A CESE completa 50 anos de testemunho de fé ativa no amor, faz jus ao seu nome. Desde o início, se colocou em defesa dos direitos humanos, denunciou atos de violência e de tortura, participou da discussão de grandes temas nacionais, apoiou movimentos sociais de libertação. Parabéns pela atuação profética, em prol da unidade e da cidadania. Que Deus continue a fazer da CESE uma benção para muitos.

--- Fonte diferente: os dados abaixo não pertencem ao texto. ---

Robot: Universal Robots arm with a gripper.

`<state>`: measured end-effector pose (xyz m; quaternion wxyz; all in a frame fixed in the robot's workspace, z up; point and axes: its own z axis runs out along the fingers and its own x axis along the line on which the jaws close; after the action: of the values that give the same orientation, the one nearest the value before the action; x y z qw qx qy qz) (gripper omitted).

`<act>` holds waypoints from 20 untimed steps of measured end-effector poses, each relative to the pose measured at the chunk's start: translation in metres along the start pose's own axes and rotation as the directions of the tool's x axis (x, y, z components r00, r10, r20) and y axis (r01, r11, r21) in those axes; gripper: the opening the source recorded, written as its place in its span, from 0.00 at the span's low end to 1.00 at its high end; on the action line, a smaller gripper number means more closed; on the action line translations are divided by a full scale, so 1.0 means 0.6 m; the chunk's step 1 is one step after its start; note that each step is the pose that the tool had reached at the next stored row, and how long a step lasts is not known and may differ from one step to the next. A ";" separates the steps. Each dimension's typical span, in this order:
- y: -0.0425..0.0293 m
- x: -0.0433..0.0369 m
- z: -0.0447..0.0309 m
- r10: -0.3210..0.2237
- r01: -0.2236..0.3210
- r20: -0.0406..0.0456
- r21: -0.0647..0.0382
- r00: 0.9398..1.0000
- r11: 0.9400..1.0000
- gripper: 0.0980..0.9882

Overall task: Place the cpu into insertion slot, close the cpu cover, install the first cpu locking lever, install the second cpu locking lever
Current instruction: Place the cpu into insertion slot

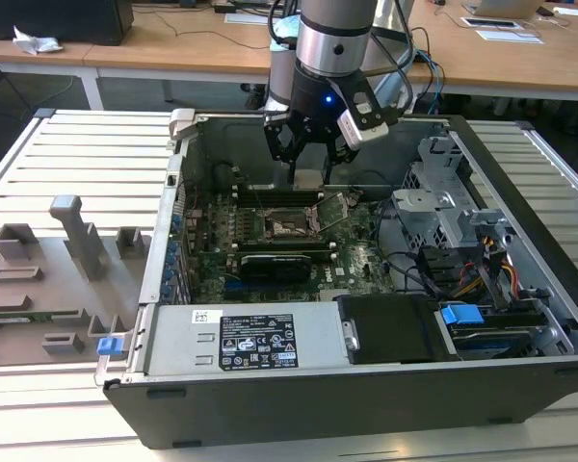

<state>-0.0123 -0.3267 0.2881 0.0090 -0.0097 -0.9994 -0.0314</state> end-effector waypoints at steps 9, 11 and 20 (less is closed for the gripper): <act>-0.001 0.000 0.012 0.000 0.000 0.000 0.001 1.000 1.000 0.50; -0.001 0.000 0.015 0.000 0.000 0.000 0.001 1.000 1.000 0.50; -0.002 -0.001 0.025 0.000 0.000 0.000 0.001 1.000 1.000 0.50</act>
<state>-0.0120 -0.3267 0.2731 0.0090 -0.0097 -0.9994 -0.0310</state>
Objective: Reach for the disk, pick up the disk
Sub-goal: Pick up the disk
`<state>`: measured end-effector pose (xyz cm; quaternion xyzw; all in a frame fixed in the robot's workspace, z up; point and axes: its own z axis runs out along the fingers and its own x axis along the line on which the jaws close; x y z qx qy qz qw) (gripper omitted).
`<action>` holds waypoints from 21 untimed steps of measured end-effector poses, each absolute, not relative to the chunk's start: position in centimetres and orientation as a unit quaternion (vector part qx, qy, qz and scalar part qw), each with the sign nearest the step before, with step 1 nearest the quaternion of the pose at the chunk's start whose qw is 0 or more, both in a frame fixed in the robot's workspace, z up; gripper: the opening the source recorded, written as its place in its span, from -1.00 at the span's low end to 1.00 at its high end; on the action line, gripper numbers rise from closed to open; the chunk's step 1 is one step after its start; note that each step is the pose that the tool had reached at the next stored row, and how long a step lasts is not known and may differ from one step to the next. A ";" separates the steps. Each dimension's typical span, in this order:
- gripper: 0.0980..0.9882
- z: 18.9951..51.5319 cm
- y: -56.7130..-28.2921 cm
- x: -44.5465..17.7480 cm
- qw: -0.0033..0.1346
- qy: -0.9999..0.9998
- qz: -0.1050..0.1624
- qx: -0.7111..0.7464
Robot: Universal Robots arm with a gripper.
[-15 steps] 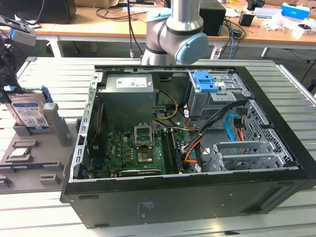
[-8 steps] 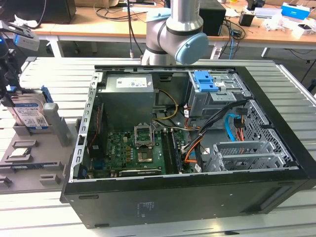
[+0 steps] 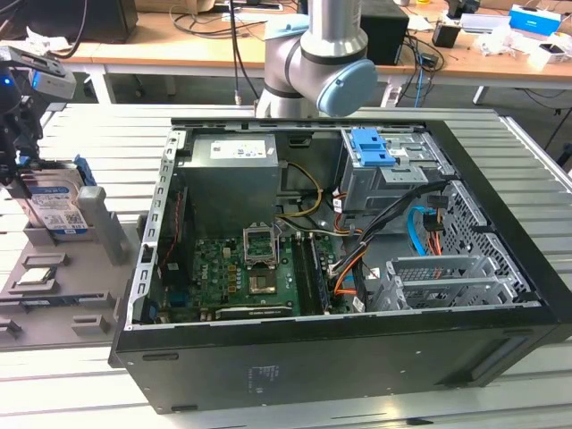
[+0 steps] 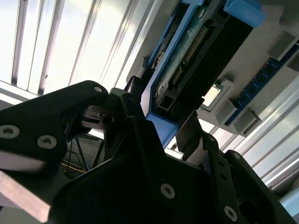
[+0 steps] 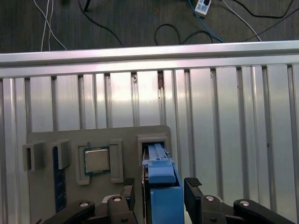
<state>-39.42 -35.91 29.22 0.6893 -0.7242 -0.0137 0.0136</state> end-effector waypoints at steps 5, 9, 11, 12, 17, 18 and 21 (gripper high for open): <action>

A CESE não está com a gente só subsidiando, mas estimulando e fortalecendo. São cinquenta anos possibilitando que as ditas minorias gritem; intervindo realmente para que a gente transforme esse país em um lugar mais igualitário e fraterno, em que a gente possa viver como nos quilombos: comunidades circulares, que cabe todo mundo, respirando liberdade e esperança. Parabéns, CESE. Axé e luz para nós!
A CESE é a marca do ecumenismo na defesa de direitos. É serviço aos movimentos populares nas lutas por justiça. Parabéns à Diretoria e equipe da CESE pela persistência e compromisso, sempre renovado nesses cinquenta anos, de preservação da memória histórica na defesa da democracia em nosso país.
Celebrar os 50 anos da CESE é reconhecer uma caminhada cristã dedicada a defesa dos direitos humanos em todas as suas dimensões, comprometida com os segmentos mais vulnerabilizados da população brasileira. E valorizar cada conquista alcançada em cada luta travada na busca da justiça, do direito e da paz. Fazer parte dessa caminhada é um privilégio e motivo de grande alegria poder mais uma vez nos regozijar: “Grande coisas fez o Senhor por nós, e por isso estamos alegres!” (Salmo 126.3)
Quero muito agradecer pela parceria, pelo seu histórico de luta com os povos indígenas. Durante todo o tempo que fui coordenadora executiva da APIB e representante da COIAB e da Amazônia brasileira, nós tivemos o apoio da CESE para realizar nossas manifestações, nosso Acampamento Terra Livre, para as assembleias locais e regionais. Tudo isso foi muito importante para fortalecer o nosso protagonismo e movimento indígena do Brasil. Deixo meus parabéns pelos 50 anos e seguimos em luta.
Somos herdeiras do legado histórico de uma organização que há 50 anos dá testemunho de uma fé comprometida com o ecumenismo e a diaconia profética. Levar adiante esta missão é compromisso que assumimos com muita responsabilidade e consciência, pois vivemos em um país onde o mutirão pela justiça, pela paz e integridade da criação ainda é uma tarefa a se realizar.
Conheço a CESE desde 1990, através da Federação de Órgãos para Assistência Social (FASE) no apoio a grupos de juventude e de mulheres. Nesse sentido, foi uma organização absolutamente importante. E hoje, na função de diretor do Programa País da Heks no Brasil, poder apoiar os projetos da CESE é uma satisfação muito grande e um investimento que tenho certeza que é um dos melhores.